Du point de vue de la diversité sur les écrans et dans les coulisses, les chiffres post #MeToo sont aussi encourageants. Selon un rapport récent de la Writers Guild of America, comparé à 2010, il y a davantage d’embauches de scénaristes femmes à la TV : leur part est montée de 29,3 % à 45,3 %, soit presque à égalité avec les hommes. Le taux pour les BIPOC (Black, Indigenous, and people of color) passe de 13,6 % à 37 %.
Quant aux personnes LGBTQ+, qui représentent 7,9% de la population aux U.S., ils détiennent 11,6 % des postes d’auteurs. Sachant que l’on ne commence à recenser le nombre de femmes dans l’industrie hollywoodienne qu’à partir des années 1970, c’est un sacré progrès. Comme nous l’explique Jennifer K. Armstrong : « La seule façon de se faire remarquer, c’est d’être dans la même pièce que les gens au pouvoir. Les femmes qui se décarcassent pour en aider d’autres, jusqu’à ce qu’il y ait assez de femmes dans des positions d’envergure pour que cela ne soit plus nécessaire, voilà comment se produit le changement durable ».
Rien n’aurait été possible sans les efforts d’artistes-activistes bien décidées à montrer l’exemple. Parmi elles, Eva Longoria (Grand Hotel) rappelle : « En tant que femmes et personnes de couleur, nous ne pouvons pas attendre que quelqu’un d’autre s’y mette. »
Issa Rae (Insecure, Rap Sh!t), dont la société de production Hoorae compte déjà sept projets d’envergure pour 2023, ajoute : « Pour nous, c’est obligatoire. On veut contribuer. » Citons également les efforts de Lena Waithe (Master of None, Them) qui, avec sa fondation Hillman Grad, soutient des jeunes créatif·ve·s issu·e·s de communautés sous-représentées.

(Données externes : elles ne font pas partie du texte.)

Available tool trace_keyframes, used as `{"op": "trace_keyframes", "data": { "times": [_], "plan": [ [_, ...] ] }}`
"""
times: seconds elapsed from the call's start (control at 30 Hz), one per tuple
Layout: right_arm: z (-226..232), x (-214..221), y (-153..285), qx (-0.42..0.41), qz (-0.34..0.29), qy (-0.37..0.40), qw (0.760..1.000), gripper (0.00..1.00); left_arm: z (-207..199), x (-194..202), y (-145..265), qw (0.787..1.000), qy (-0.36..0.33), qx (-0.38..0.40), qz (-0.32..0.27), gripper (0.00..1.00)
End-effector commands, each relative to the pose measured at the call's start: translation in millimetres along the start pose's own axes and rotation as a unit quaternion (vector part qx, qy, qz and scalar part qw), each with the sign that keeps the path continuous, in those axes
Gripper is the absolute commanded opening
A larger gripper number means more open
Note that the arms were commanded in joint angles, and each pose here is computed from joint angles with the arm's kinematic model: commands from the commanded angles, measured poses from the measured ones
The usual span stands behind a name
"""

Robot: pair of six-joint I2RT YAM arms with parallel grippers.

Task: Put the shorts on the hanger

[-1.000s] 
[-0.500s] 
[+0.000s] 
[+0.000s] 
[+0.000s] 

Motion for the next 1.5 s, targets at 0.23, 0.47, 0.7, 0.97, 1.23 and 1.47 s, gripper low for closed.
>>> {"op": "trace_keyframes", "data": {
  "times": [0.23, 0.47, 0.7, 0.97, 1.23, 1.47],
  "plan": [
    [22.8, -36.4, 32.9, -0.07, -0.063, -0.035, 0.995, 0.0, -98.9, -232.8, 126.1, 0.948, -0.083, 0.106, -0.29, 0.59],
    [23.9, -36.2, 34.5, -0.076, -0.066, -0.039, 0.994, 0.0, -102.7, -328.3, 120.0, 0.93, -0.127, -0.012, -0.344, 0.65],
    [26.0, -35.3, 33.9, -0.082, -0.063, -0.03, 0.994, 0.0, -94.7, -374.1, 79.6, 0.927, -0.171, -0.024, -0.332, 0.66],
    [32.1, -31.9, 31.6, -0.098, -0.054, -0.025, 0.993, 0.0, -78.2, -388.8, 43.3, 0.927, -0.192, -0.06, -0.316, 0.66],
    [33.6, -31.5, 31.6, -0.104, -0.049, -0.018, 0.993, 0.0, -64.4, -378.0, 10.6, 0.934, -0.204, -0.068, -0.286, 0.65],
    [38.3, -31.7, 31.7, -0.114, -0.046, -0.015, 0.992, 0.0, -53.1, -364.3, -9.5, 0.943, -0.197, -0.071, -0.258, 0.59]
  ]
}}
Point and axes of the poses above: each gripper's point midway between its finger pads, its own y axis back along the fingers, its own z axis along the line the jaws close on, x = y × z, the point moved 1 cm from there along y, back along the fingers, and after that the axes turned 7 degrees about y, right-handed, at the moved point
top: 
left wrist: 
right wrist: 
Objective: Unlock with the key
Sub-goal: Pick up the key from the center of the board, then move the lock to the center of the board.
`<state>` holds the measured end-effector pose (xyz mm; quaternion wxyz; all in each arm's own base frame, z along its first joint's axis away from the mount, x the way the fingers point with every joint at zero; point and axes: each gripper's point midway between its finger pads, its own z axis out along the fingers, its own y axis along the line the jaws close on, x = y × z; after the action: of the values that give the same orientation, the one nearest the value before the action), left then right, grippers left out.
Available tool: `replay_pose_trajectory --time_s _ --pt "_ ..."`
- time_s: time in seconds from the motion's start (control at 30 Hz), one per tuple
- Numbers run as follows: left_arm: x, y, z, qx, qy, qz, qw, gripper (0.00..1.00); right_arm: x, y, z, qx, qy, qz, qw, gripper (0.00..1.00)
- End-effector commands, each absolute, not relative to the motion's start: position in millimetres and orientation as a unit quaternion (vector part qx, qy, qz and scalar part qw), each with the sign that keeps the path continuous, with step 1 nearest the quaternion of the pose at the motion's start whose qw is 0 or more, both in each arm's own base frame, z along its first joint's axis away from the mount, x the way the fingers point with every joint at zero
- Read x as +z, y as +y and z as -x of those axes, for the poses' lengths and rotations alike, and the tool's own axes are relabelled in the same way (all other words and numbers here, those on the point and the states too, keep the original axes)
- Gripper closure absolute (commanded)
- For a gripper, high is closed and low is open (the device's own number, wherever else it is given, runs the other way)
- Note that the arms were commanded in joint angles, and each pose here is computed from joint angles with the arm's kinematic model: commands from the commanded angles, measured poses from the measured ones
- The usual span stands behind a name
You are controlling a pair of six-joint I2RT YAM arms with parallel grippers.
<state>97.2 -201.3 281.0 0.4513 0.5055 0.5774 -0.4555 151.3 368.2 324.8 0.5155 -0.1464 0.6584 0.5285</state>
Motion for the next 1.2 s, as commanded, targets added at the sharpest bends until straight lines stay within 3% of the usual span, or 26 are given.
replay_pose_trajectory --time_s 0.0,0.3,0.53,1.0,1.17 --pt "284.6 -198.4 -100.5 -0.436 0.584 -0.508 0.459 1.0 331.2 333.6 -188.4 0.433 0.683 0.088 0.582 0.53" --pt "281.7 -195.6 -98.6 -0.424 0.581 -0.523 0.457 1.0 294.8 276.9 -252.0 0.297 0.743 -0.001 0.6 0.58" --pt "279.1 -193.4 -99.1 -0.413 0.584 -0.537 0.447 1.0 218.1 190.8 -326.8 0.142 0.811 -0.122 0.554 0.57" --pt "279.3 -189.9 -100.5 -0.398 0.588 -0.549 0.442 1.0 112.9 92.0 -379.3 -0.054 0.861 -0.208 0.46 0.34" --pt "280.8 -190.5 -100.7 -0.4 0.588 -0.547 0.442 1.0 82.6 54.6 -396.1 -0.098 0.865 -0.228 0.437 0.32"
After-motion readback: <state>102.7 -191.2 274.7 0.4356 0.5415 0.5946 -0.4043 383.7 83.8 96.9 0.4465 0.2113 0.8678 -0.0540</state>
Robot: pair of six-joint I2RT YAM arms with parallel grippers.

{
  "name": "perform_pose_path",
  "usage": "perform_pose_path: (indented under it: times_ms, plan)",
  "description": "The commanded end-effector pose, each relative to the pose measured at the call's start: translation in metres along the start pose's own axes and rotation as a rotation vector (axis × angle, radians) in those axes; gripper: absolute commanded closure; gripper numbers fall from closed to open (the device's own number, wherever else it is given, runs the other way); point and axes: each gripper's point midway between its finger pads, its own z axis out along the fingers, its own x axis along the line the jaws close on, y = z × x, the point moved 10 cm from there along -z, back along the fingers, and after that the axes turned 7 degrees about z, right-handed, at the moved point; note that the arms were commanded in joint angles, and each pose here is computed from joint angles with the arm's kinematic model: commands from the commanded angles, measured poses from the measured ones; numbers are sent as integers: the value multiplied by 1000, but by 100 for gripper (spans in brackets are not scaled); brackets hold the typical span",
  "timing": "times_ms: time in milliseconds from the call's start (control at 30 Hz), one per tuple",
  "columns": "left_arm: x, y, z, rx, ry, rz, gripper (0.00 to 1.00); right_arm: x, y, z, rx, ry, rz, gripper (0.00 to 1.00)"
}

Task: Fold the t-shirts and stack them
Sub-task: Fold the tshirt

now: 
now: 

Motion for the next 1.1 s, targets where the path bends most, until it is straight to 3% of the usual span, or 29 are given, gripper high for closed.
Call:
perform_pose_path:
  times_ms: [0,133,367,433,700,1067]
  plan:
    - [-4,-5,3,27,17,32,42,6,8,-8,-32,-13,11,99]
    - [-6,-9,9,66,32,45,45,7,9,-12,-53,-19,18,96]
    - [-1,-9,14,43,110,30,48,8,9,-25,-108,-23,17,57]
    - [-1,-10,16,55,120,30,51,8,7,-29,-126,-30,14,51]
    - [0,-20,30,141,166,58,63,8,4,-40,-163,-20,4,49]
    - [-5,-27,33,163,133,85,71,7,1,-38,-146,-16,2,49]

Pour contrecarrer les inégalités de salaire généralisées à Hollywood (et en France), certaines productrices vont encore plus loin : elles n’embauchent que des femmes. C’est le cas de la série P-Valley, de la saison 2 de Dirty John et de la prochaine saison des Anneaux de Pouvoir, pour lesquelles toutes les responsabilités de mise en scène sont confiées à des réalisatrices.
D’autres productions féminines, comme Crazy Ex-Girlfriend, ont fait une priorité d’accommoder les membres de l’équipe qui sont jeunes parents : les heures de travail sont raisonnables et des salles de garde sont installées dans le studio ou à proximité. Alors, quoi de mieux que des actrices devenues productrices pour combattre les discriminations dans l’industrie télévisée ? Leurs enfants qui ont grandi sur les plateaux, bien sûr ! La relève est assurée.